Alexandre Henrique Elias dos Santos, coordenador do curso de Língua Brasileira de Sinais (Libras) da Integra, uma entidade filantrópica de Sorocaba (SP) que alfabetiza pessoas com deficiência auditiva usando a Libras, diz que foi acionado assim que o homem chegou na entidade de Itapetininga para tentar um contato com ele, já que ninguém conseguia se comunicar. "Logo percebi que ele não conhecia Libras, nem língua portuguesa. Não sabia ler e escrever", conta Santos.
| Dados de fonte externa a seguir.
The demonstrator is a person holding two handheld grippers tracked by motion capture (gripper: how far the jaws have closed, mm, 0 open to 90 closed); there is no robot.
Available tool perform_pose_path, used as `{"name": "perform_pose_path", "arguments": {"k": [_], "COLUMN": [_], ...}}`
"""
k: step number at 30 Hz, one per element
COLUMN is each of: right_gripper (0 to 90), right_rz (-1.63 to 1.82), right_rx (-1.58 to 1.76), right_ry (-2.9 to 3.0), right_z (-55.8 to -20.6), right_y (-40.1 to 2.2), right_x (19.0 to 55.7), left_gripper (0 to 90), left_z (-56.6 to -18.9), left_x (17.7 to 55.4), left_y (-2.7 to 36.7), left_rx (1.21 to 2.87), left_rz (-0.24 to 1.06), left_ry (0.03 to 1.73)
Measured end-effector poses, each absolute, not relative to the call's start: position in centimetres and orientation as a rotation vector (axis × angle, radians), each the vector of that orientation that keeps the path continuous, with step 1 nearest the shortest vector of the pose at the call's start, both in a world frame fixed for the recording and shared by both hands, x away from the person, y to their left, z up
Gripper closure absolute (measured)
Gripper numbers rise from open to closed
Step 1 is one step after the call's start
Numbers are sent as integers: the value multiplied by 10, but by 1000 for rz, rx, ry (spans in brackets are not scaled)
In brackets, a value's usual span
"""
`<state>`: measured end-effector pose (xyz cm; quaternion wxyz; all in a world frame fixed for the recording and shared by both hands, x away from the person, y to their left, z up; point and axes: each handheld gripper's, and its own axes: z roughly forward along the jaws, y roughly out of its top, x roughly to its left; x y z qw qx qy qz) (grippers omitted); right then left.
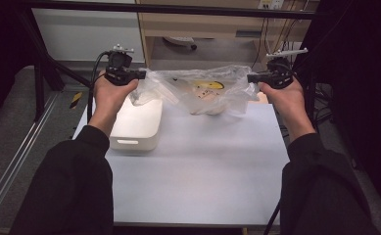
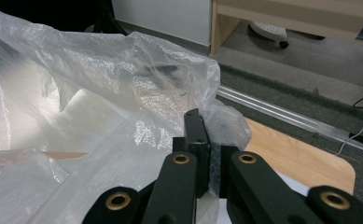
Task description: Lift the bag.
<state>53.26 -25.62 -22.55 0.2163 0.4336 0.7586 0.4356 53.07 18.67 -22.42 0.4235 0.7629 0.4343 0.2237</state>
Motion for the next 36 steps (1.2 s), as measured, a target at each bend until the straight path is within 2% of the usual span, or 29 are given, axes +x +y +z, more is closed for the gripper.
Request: {"name": "perform_pose_path", "arguments": {"k": [9,19,23,36], "right_gripper": [900,900,900,900], "right_rz": [1244,1253,1244,1177], "right_rx": [1195,1194,1217,1296], "right_ry": [2167,2237,2244,2209], "right_z": [-255,-310,-330,-380], "right_y": [-264,-264,-267,-277], "right_x": [504,452,439,396], "left_gripper": [900,900,900,900], "left_z": [-256,-331,-355,-412], "left_x": [480,412,399,359], "left_y": [195,196,194,187], "left_rx": [1999,2035,2023,2032], "left_rz": [457,277,213,156], "left_ry": [988,934,938,951]}}
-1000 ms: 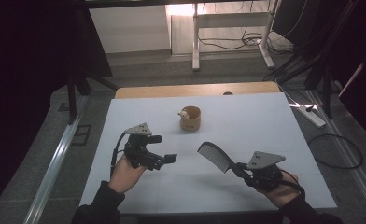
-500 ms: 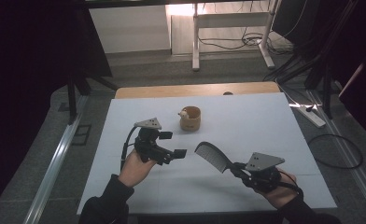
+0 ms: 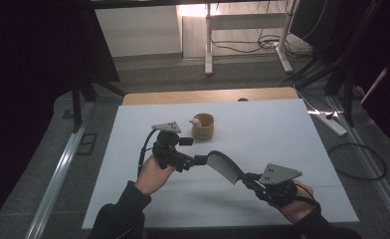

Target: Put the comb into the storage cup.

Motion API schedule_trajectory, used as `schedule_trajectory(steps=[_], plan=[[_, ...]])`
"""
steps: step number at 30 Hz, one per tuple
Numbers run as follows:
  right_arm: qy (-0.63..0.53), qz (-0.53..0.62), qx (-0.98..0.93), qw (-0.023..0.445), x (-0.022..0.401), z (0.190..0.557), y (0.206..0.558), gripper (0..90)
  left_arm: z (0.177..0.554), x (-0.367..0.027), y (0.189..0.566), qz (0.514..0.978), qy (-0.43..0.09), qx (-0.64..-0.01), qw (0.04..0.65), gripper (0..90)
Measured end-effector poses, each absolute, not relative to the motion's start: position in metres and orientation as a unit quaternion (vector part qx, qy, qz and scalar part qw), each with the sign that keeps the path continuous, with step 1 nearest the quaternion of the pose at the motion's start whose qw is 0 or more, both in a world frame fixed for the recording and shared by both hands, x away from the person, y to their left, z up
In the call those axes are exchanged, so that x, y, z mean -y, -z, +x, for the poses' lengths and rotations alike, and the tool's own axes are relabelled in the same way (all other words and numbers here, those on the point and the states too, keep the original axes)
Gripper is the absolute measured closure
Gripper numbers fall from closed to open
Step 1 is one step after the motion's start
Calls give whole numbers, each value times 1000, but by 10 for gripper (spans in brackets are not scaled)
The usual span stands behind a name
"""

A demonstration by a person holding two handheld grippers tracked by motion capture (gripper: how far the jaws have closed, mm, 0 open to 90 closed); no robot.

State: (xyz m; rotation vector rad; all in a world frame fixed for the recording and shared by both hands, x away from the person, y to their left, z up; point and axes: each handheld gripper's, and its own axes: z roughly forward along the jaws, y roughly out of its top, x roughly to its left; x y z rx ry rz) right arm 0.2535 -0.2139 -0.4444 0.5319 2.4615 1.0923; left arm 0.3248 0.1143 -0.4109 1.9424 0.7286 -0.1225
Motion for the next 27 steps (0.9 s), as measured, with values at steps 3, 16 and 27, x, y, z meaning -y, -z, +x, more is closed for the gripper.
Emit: schedule_trajectory(steps=[3, 16, 27], plan=[[-393, 186, -878, 197, 212, 252, 444, 725, 327, -111, 411, 806, 57, -299, 507, 0], [-403, 175, -876, 200, 205, 248, 443, 725, 332, -97, 412, 808, 80, -293, 505, 0], [-409, 168, -873, 205, 201, 245, 441, 725, 334, -85, 414, 809, 114, -289, 499, 0]])
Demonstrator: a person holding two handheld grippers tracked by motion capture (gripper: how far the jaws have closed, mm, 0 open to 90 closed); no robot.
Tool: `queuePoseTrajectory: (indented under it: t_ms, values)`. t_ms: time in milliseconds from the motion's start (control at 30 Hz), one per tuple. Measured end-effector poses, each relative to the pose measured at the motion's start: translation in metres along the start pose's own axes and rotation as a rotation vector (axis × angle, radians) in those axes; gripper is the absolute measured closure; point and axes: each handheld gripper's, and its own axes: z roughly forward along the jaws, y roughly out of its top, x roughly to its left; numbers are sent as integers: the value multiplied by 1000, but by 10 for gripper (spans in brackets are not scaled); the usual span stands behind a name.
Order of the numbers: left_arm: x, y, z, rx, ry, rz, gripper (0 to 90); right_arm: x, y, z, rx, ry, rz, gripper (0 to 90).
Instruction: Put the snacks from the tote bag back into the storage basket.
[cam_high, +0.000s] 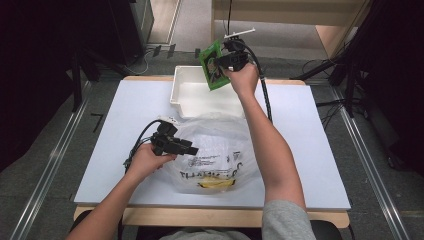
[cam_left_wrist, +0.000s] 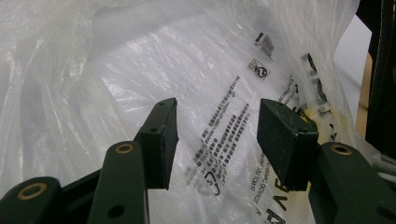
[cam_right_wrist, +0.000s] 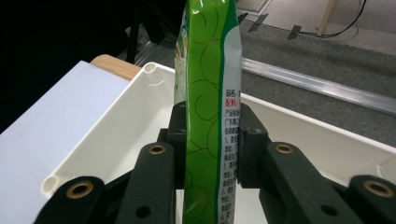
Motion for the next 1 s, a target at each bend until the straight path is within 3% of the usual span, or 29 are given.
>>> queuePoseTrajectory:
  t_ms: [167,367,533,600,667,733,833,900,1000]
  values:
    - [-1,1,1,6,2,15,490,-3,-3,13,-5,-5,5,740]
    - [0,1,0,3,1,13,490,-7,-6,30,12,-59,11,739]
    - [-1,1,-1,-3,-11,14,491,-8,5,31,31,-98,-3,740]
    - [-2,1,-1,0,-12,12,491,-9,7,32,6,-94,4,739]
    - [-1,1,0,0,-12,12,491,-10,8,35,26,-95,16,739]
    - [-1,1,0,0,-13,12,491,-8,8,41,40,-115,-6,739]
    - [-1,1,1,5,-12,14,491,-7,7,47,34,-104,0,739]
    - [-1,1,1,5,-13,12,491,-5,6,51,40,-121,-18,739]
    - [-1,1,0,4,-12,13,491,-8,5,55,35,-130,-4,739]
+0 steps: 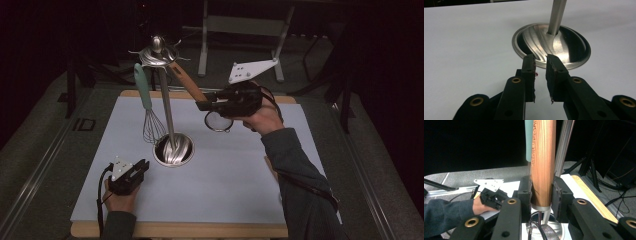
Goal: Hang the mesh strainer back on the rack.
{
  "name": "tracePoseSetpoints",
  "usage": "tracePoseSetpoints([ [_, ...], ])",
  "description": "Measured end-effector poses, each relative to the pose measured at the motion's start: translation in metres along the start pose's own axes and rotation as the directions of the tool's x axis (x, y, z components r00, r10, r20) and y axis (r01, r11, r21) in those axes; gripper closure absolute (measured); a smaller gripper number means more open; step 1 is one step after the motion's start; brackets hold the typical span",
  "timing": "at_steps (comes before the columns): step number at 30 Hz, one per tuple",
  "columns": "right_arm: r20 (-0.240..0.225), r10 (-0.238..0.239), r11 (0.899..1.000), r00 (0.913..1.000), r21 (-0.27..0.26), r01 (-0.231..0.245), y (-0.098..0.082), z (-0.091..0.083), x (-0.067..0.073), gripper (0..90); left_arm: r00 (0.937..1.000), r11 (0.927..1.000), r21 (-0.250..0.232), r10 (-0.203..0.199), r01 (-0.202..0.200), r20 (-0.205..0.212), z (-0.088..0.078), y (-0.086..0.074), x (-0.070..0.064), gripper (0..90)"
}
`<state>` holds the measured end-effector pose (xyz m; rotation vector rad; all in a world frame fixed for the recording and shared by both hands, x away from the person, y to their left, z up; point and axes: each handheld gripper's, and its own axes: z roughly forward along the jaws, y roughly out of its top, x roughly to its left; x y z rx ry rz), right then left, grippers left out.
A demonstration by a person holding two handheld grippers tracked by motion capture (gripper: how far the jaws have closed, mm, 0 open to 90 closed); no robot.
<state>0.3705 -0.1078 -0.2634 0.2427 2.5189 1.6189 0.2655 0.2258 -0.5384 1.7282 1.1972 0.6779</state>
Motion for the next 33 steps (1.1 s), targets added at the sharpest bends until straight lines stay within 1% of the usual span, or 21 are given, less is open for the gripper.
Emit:
tracePoseSetpoints([
  [3, -0.001, 0.001, 1.0, 1.0, -0.003, -0.001, 0.001, 0.002, 0.0, 71.7, 1.0, 1.0, 0.0, -0.001, 0.001, 0.0, 0.0, 0.0, 0.0, 77.2],
  [5, -0.01, 0.004, 1.0, 0.9999, -0.008, -0.004, 0.002, 0.004, 0.001, 71.7, 1.0, 1.0, 0.0, -0.001, 0.001, 0.0, 0.0, 0.0, 0.0, 77.2],
  [8, -0.02, -0.006, 1.0, 0.9998, -0.012, 0.006, 0.003, 0.007, 0.003, 71.6, 1.0, 1.0, -0.001, -0.003, 0.003, 0.001, 0.0, 0.0, 0.0, 77.1],
  [10, -0.018, -0.012, 1.0, 0.9998, -0.008, 0.012, 0.003, 0.008, 0.005, 71.6, 1.0, 1.0, -0.001, -0.003, 0.003, 0.001, 0.0, 0.0, 0.0, 77.0],
  [15, -0.034, -0.02, 1.0, 0.9992, 0.003, 0.02, 0.004, 0.012, 0.007, 71.6, 1.0, 1.0, 0.0, -0.002, 0.002, 0.0, 0.0, 0.0, 0.0, 77.0],
  [19, -0.032, -0.02, 1.0, 0.9993, 0.01, 0.02, 0.005, 0.015, 0.006, 71.6, 1.0, 1.0, 0.0, 0.0, 0.0, 0.001, 0.0, 0.0, 0.0, 77.0],
  [23, -0.038, -0.01, 1.0, 0.9992, 0.018, 0.01, 0.004, 0.019, 0.004, 71.7, 1.0, 1.0, 0.0, 0.0, 0.0, 0.001, 0.0, 0.0, 0.0, 77.0],
  [27, -0.045, -0.013, 1.0, 0.9989, 0.018, 0.014, 0.004, 0.021, 0.005, 71.7, 1.0, 1.0, -0.001, 0.0, 0.0, 0.001, 0.0, 0.0, 0.0, 77.0],
  [30, -0.05, -0.011, 1.0, 0.9987, 0.021, 0.012, 0.004, 0.021, 0.004, 71.7, 1.0, 1.0, -0.002, 0.0, 0.0, 0.001, 0.0, 0.0, 0.0, 77.0],
  [31, -0.055, -0.019, 0.999, 0.9983, 0.025, 0.02, 0.003, 0.021, 0.004, 71.7, 1.0, 1.0, -0.002, 0.0, 0.0, 0.001, 0.0, 0.0, 0.0, 77.0],
  [33, -0.051, -0.015, 1.0, 0.9986, 0.024, 0.017, 0.003, 0.021, 0.004, 71.7, 1.0, 1.0, 0.0, 0.002, -0.002, 0.001, 0.0, 0.0, 0.0, 77.0],
])
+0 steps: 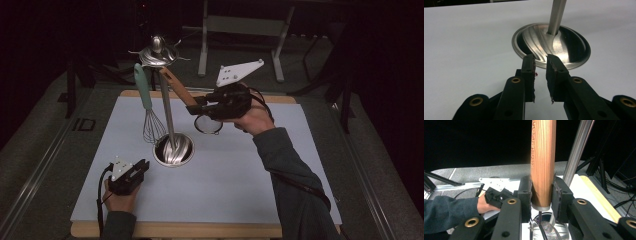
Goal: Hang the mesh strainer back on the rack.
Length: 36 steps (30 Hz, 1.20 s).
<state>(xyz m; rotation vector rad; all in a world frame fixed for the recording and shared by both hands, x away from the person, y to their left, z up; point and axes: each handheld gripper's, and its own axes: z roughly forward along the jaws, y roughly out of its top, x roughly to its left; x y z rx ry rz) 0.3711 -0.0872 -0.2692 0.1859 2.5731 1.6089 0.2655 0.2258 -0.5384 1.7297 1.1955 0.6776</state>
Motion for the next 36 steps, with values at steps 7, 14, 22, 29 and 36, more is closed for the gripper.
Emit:
tracePoseSetpoints([
  [7, 0.003, 0.028, 0.999, 0.9996, 0.021, -0.028, 0.001, 0.002, -0.005, 71.5, 1.0, 1.0, 0.0, -0.001, 0.001, 0.0, 0.0, 0.0, 0.0, 77.0],
  [14, 0.038, 0.087, 0.996, 0.9955, 0.028, -0.088, 0.001, 0.01, -0.011, 70.5, 1.0, 1.0, -0.002, -0.001, 0.001, 0.001, 0.0, 0.0, 0.0, 76.9],
  [22, 0.077, 0.133, 0.99, 0.9881, 0.037, -0.136, 0.001, 0.022, -0.013, 68.4, 1.0, 1.0, -0.005, -0.001, 0.001, -0.001, 0.0, 0.0, 0.0, 76.8],
  [29, 0.106, 0.149, 0.987, 0.9832, 0.049, -0.155, 0.003, 0.028, -0.013, 67.0, 1.0, 1.0, -0.005, -0.002, 0.002, -0.001, 0.0, 0.0, 0.0, 76.8],
  [36, 0.132, 0.143, 0.986, 0.9809, 0.063, -0.153, 0.004, 0.033, -0.011, 64.3, 1.0, 1.0, -0.005, 0.0, 0.0, -0.002, 0.0, 0.0, 0.0, 76.8],
])
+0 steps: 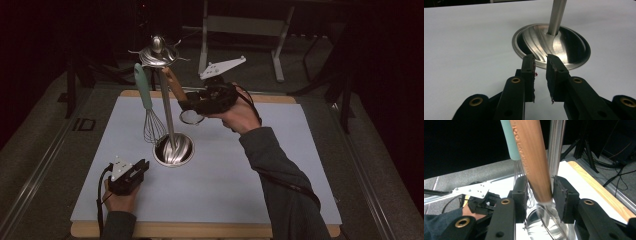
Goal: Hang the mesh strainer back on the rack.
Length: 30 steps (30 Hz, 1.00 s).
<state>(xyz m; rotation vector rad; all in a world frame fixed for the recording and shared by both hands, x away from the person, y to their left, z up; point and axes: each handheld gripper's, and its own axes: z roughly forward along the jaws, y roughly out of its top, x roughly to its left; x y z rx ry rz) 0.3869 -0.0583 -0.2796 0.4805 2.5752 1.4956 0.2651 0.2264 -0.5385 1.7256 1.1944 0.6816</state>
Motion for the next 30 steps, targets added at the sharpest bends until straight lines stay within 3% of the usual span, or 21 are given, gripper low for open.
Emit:
tracePoseSetpoints([
  [12, 0.005, -0.01, 1.0, 0.9999, 0.009, 0.01, -0.002, -0.003, 0.0, 65.2, 1.0, 1.0, -0.002, -0.001, 0.001, 0.0, 0.0, 0.0, 0.0, 76.9],
  [24, 0.049, -0.054, 0.995, 0.9973, 0.085, 0.05, -0.017, -0.011, -0.007, 69.0, 1.0, 1.0, 0.001, -0.005, 0.005, -0.001, 0.001, 0.0, 0.0, 76.8],
  [30, 0.069, -0.049, 0.993, 0.9964, 0.107, 0.041, -0.028, -0.016, -0.012, 69.2, 1.0, 1.0, 0.005, -0.006, 0.006, 0.0, 0.001, 0.0, 0.0, 76.8],
])
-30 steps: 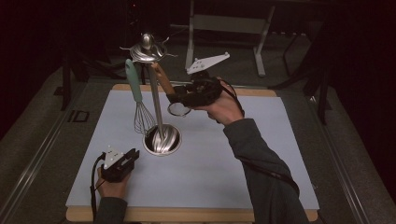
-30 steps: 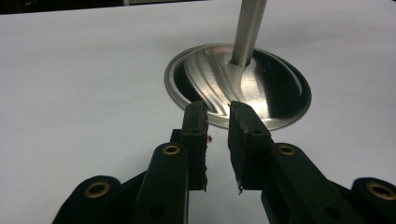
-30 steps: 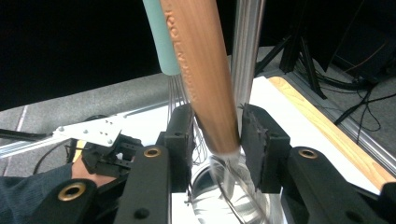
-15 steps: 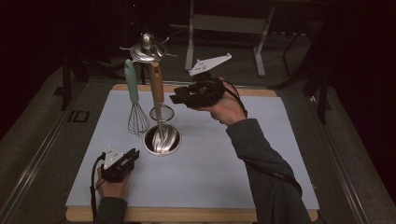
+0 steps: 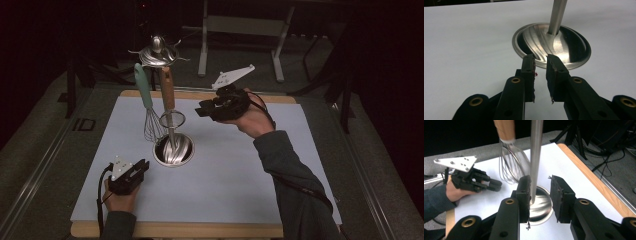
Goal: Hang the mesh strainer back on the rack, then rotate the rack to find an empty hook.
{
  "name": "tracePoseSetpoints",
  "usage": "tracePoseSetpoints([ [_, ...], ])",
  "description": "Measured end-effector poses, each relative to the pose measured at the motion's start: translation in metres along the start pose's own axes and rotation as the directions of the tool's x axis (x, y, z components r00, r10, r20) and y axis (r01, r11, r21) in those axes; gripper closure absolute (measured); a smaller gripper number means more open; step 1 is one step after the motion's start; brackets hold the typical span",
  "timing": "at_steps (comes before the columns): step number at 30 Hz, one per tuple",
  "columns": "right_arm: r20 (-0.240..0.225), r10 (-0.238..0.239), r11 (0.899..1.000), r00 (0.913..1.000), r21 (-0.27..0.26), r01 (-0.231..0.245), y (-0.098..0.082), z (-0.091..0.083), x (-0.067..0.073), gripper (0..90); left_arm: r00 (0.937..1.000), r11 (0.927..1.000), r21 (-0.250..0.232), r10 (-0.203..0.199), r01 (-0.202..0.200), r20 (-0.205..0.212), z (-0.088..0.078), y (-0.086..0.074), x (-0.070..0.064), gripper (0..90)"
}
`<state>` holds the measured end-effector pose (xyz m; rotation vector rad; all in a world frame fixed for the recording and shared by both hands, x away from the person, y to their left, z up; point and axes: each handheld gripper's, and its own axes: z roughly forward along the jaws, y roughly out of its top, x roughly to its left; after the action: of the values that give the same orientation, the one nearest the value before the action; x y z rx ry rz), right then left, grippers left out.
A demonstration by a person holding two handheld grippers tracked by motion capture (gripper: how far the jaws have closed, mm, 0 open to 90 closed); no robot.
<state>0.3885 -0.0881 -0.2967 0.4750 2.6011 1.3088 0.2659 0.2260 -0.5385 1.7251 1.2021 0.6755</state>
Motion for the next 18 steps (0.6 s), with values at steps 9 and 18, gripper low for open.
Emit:
tracePoseSetpoints([
  [9, 0.029, -0.002, 0.998, 0.9996, 0.07, 0.0, -0.02, -0.003, -0.008, 69.2, 1.0, 1.0, 0.0, 0.0, 0.0, 0.0, 0.0, 0.0, 0.0, 76.8],
  [18, 0.049, 0.0, 0.992, 0.9988, 0.129, -0.006, -0.044, -0.005, -0.014, 69.1, 0.9998, 0.9996, -0.021, -0.02, 0.02, 0.001, -0.002, 0.0, 0.002, 77.7],
])
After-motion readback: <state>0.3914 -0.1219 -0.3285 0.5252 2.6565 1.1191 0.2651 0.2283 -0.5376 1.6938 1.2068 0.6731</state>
A falta de documento dificultou ainda mais a situação do homem, tanto por não saber o nome dele e dos pais e sua cidade de origem, como também impossibilita o cadastramento dele em qualquer entidade ou empresa. "Nós oferecemos a alfabetização para ele aqui em Sorocaba, mas, como não tem documentos, ele não conseguiu o transporte", explica Santos.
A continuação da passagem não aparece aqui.